(Supplied material Opens)

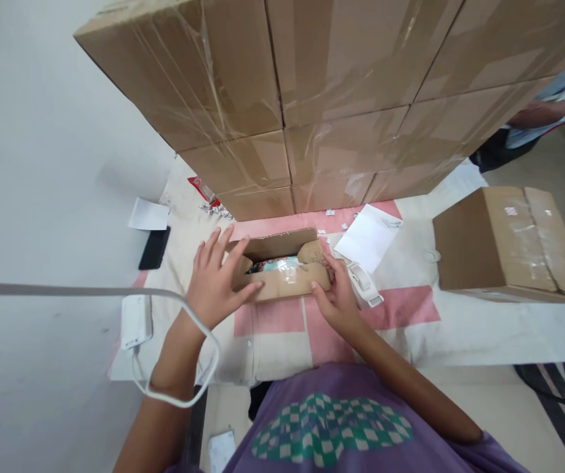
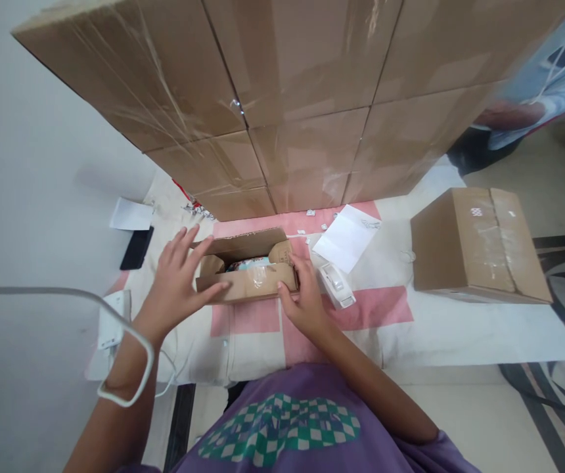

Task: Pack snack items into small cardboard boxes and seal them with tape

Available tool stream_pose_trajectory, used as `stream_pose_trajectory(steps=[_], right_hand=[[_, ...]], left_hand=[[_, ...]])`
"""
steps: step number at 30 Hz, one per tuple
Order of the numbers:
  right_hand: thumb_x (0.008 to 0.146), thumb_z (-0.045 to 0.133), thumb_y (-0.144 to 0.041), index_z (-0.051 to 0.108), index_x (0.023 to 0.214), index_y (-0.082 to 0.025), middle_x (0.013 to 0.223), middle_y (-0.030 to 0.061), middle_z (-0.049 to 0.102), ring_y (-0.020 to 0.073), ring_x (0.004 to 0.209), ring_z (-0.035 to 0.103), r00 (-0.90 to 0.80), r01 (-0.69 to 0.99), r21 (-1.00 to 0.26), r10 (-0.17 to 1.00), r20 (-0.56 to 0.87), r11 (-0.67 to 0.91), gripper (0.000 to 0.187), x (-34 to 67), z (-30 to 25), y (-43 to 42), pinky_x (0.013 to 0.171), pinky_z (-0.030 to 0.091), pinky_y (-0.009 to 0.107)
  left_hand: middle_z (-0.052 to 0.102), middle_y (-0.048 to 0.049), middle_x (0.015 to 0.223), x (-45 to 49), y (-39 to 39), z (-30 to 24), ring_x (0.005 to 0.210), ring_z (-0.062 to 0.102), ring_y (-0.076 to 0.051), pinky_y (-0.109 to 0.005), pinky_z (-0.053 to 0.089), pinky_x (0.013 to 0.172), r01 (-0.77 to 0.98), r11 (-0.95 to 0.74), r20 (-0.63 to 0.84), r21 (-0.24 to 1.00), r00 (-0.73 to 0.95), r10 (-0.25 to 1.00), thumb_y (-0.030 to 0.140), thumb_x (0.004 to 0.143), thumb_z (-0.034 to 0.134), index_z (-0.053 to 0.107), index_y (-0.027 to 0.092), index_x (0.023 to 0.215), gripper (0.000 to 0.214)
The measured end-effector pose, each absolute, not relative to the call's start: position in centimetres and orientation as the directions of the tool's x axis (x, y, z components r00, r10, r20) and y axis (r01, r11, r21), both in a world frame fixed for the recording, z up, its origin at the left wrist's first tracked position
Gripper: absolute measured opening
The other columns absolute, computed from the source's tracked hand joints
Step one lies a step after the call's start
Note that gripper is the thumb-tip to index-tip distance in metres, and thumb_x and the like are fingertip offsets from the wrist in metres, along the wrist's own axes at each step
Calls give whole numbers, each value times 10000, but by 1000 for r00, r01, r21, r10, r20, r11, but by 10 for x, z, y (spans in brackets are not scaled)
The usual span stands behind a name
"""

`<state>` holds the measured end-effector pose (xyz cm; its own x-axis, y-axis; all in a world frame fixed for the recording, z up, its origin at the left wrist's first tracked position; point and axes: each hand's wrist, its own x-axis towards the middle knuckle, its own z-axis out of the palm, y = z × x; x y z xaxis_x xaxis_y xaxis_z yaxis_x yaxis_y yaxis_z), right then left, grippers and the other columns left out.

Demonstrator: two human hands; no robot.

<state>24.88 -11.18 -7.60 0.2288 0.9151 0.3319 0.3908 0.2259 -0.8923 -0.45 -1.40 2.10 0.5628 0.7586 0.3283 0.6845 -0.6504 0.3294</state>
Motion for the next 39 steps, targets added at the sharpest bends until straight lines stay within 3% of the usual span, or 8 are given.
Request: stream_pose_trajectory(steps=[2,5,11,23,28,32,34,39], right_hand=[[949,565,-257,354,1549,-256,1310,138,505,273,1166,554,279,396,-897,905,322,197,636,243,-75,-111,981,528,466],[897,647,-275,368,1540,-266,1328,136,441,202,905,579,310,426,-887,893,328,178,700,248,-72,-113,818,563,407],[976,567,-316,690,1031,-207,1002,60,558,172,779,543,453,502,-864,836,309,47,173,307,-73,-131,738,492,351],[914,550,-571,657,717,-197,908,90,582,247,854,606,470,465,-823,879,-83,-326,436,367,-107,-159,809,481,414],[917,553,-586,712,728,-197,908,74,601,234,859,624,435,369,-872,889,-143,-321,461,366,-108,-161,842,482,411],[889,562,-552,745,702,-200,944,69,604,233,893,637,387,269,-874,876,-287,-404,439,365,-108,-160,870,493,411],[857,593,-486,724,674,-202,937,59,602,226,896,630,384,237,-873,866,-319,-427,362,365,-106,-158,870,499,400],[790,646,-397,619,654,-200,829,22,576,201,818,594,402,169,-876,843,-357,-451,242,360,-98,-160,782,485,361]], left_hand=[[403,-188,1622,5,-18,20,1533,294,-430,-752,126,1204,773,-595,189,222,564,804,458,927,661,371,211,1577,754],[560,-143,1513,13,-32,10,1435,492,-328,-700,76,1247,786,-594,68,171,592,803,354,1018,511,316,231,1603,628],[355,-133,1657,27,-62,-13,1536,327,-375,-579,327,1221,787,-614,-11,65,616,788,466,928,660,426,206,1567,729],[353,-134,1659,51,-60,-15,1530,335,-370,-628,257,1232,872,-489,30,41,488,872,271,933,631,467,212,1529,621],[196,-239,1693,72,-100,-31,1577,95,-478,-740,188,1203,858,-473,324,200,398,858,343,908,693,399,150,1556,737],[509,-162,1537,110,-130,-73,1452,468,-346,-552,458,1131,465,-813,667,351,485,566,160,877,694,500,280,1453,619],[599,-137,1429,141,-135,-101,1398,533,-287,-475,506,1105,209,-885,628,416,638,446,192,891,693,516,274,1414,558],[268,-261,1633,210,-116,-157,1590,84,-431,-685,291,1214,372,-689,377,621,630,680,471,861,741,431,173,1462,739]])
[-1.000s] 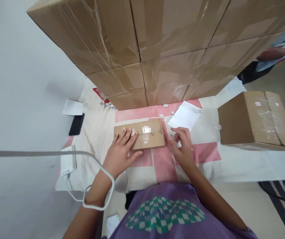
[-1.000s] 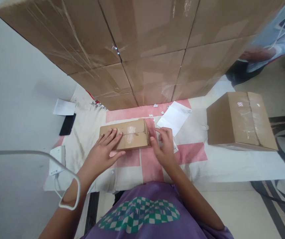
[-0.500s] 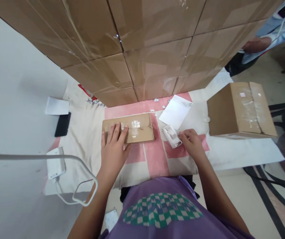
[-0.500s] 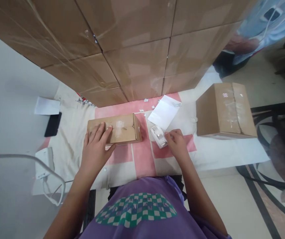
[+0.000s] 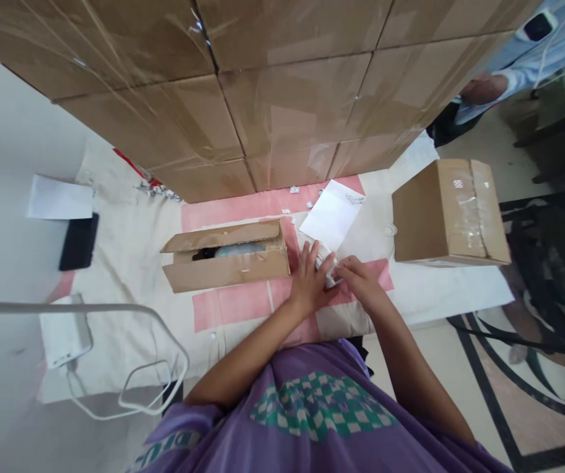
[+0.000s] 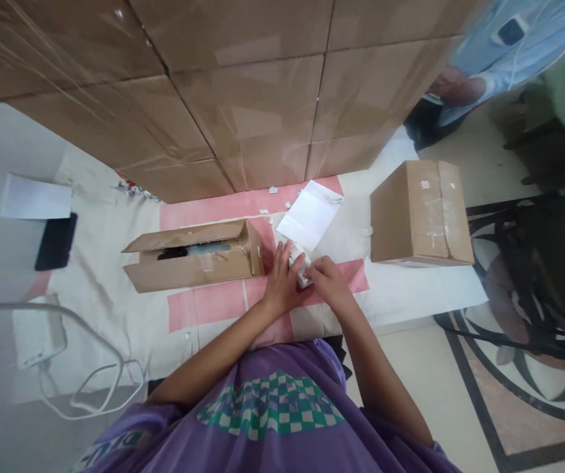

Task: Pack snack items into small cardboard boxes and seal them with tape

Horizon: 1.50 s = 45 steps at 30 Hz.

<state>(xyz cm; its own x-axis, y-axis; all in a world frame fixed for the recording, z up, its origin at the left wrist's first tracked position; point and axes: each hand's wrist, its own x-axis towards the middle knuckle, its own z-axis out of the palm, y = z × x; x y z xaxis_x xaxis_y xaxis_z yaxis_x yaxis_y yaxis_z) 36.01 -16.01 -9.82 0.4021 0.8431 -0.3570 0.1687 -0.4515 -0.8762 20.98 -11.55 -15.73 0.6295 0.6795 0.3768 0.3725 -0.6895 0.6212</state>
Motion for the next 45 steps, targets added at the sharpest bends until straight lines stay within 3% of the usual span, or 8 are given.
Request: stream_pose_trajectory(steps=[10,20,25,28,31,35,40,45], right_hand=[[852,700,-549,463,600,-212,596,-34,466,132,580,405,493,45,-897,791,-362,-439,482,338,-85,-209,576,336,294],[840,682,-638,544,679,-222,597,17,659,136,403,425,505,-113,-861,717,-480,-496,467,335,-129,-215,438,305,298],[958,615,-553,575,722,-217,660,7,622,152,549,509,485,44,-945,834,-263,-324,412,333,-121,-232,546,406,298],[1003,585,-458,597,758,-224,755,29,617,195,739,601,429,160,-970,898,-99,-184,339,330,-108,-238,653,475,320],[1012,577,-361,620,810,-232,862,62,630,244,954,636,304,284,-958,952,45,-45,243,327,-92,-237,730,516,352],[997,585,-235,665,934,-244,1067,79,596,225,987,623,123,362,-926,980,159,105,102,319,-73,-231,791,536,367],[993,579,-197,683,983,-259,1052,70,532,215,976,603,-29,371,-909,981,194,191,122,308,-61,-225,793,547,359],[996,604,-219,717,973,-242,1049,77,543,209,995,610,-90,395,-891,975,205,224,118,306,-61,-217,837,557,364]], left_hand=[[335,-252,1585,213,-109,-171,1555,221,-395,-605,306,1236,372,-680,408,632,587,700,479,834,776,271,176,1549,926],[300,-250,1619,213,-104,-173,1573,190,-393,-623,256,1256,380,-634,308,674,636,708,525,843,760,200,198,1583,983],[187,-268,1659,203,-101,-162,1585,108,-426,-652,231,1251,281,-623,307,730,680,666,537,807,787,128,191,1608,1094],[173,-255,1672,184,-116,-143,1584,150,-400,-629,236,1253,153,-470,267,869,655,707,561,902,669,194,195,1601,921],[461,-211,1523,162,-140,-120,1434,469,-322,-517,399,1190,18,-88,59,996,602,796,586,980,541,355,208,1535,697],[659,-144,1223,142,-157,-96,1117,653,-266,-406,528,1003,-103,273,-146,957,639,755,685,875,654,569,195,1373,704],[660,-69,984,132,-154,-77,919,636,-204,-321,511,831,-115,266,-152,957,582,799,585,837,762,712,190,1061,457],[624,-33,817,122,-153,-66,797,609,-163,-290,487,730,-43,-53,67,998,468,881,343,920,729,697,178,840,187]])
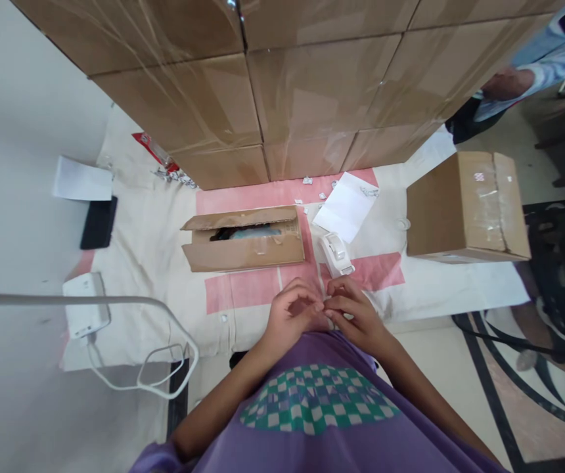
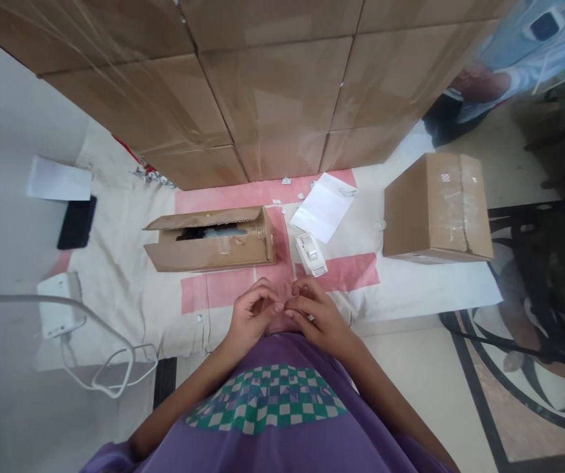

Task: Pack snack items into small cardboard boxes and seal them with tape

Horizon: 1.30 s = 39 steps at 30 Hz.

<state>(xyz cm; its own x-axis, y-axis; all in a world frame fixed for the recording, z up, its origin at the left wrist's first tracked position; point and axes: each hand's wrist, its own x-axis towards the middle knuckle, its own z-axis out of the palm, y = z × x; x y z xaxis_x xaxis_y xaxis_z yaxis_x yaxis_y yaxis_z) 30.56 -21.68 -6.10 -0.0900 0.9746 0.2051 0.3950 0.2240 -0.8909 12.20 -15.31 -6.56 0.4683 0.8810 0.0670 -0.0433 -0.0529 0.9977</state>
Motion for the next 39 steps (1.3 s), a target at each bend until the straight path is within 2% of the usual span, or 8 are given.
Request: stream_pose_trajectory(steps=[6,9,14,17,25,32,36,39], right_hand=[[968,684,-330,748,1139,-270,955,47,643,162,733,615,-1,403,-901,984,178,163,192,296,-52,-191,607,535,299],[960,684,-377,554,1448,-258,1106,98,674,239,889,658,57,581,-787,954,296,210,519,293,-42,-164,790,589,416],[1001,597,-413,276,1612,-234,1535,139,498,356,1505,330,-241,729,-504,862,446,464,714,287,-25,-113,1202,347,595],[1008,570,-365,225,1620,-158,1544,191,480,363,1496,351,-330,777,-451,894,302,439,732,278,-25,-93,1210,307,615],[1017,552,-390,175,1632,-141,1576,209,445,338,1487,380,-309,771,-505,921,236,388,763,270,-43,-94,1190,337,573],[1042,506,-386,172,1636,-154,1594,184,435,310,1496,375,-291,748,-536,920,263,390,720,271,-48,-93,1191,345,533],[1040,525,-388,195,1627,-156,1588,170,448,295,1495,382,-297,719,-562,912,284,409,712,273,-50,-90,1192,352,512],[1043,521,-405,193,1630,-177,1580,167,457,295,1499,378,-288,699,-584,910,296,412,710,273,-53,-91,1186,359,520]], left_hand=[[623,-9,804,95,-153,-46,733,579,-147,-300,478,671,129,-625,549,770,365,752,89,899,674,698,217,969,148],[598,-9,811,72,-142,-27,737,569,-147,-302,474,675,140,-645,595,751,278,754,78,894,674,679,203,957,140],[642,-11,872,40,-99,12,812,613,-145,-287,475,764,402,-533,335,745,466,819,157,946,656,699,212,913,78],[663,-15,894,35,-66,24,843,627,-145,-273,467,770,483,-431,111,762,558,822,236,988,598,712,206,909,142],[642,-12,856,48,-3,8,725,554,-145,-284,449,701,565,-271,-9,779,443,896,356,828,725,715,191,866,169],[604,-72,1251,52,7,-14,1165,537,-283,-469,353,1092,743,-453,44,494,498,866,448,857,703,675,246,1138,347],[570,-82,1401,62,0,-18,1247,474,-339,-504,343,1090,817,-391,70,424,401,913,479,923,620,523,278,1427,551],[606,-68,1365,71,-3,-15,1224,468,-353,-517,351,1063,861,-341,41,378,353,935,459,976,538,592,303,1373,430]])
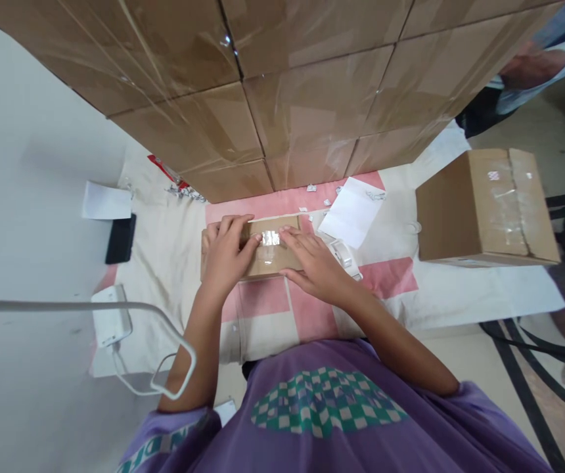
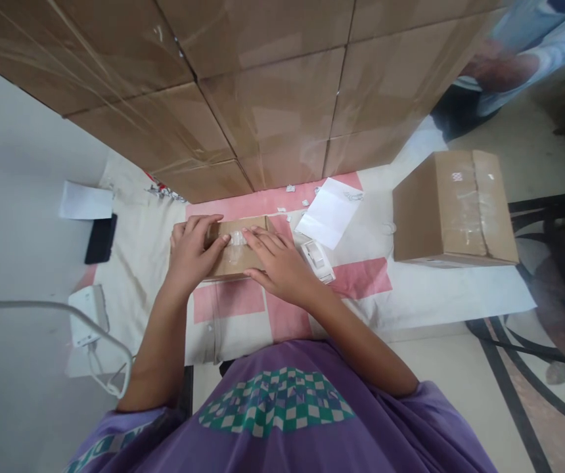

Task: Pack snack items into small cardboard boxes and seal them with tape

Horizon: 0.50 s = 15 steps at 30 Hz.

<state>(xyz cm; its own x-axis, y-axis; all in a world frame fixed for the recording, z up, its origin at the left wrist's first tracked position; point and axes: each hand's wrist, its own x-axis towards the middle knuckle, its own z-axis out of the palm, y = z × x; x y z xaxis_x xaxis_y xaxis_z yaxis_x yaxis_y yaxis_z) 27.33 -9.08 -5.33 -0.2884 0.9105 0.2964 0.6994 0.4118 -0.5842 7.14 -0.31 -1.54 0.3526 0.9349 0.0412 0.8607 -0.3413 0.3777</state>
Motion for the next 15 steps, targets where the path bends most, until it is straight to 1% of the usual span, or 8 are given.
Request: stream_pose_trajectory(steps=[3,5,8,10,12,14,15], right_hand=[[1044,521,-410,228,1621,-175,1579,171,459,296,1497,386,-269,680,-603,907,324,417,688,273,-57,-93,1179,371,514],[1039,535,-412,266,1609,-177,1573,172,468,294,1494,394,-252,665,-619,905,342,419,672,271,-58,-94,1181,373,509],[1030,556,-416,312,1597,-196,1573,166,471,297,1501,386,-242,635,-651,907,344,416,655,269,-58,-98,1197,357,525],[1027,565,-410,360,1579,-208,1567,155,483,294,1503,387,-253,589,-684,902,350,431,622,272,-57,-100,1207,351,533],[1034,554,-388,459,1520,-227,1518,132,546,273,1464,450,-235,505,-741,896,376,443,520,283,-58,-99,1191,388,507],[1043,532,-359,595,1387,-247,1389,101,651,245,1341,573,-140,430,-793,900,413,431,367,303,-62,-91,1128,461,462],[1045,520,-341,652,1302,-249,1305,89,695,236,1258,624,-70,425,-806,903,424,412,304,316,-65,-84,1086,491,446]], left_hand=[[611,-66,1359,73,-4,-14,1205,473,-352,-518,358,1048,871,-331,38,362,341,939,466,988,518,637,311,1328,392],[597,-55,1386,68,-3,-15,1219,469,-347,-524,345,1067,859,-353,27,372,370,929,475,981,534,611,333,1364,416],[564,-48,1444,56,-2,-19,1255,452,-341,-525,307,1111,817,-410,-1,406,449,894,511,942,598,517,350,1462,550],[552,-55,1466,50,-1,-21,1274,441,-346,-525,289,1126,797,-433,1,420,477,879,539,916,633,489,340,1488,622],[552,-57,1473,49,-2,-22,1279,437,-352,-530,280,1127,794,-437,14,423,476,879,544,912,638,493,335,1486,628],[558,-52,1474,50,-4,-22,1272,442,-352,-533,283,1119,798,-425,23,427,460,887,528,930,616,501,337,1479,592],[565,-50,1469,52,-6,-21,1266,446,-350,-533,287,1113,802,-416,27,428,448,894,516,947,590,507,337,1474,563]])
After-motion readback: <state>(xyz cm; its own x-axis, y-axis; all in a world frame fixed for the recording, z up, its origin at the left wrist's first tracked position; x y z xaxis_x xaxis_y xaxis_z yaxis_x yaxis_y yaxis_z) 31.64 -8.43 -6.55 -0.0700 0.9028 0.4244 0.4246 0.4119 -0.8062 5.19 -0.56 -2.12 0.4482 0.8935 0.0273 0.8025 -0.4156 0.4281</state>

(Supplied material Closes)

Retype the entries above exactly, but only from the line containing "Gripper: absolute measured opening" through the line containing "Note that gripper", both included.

Gripper: absolute measured opening
The other columns absolute, computed from the source's tracked hand joints
Step one lies a step after the call's start
Note that gripper is the thumb-tip to index-tip distance in metres, and thumb_x and the like are fingertip offsets from the wrist in metres, along the wrist's own axes at each step

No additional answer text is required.